阿替普酶是一種新型的rt-PA溶栓劑,與第一代傳統溶栓劑比較,其對急性腦梗死患者療效更加顯著,并發癥較少,在臨床上應用越來越廣泛。史寶和等[8]研究對36例急性腦梗死患者給予阿替普酶溶栓治療的療效,結果表明溶栓后6 h、24 h、7 d,患者的NIHSS評分均逐漸降低,提示在一定時間窗內阿替普酶治療急性腦梗死安全有效。戴德孟等[9]研究表明阿替普酶治療急性腦梗死患者不僅能顯著降低其NIHSS評分,提高日常生活能力評分和Barthel評分,且可有效調節急性腦梗死患者的血清IL-6、IL-10、TNF-α、hs-CRP等炎性因子的水平,應用效果令人滿意。然而,臨床經驗表明單純依靠溶栓和抗凝治療對部分患者的療效不佳,近年來中西醫結合治療方案在急性腦梗死患者中應用越來越廣,除了早期進行溶栓、抗凝及營養神經藥物治療,聯用活血、化瘀、清熱等方藥可促進患者神經功能恢復,提高臨床療效。
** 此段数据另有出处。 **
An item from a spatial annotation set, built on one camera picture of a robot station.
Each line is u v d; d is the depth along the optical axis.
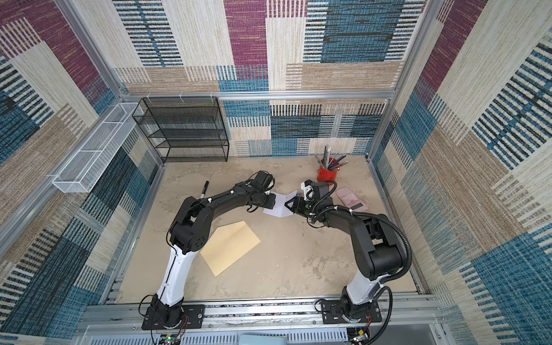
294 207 0.84
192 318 0.73
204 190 1.08
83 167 0.73
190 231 0.58
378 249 0.48
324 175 1.04
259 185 0.82
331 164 1.05
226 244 0.90
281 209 0.99
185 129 1.09
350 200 1.02
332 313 0.73
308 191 0.87
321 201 0.74
周梅等[10]對老年腦梗死患者在給予維腦路通的常規治療基礎上加用活血通脈湯,結果表明聯合治療能顯著提高臨床療效,配合分期綜合護理干預能提高患者的生命質量,促進其全面康復。多個研究[11-15]表明中西醫結合治療可改善腦梗死患者血液流變學,提高SOD活性,改善患者神經功能,療效顯著。
急性腦梗死屬于中醫學“卒中”范疇,好發于老年患者,多存在瘀滯不通、氣血虧虛等表現,在瘀、痰、火、風等因素的影響下出現氣血逆亂而發病,其中瘀、痰最為重要,故化瘀是腦梗死中醫治療的主要原則。在參考以往文獻及個人的臨床經驗基礎上,筆者對急性腦梗死患者在西醫溶栓治療基礎上聯用自擬清熱涼血化瘀方,方劑中大黃、水牛角均可清熱去火,通腑泄熱,涼血化瘀,兩藥聯用能加強其清熱、涼血、化瘀的功效;鉤藤、桃仁、黃芪、土鱉蟲、炮穿山甲、丹參、紅花、天麻、炒麥芽、當歸、全蝎等共用既可穩固正氣,益氣活血,消除瘀滯,又能和營泄熱,清熱解毒,化血瘀、解腦毒,提高治療效果,且地龍可舒筋活絡通瘀,引導其他藥物到達病所[16-19]。本研究結果表明,治療后2組患者的神經功能和生活自理能力均有所改善,其中觀察組治療后5 d、10 d的NHISS評分顯著低于對照組,治療后10 d的Barthel指數高于對照組;觀察組住院時間較對照組縮短,臨床總有效率(94.4%)高于對照組(81.5%),提示神經功能恢復效果更加明顯。
綜上所述,清熱涼血化瘀方聯合阿替普酶靜脈溶栓治療急性腦梗死的療效顯著,可明顯加快患者的神經功能恢復,縮短住院時間。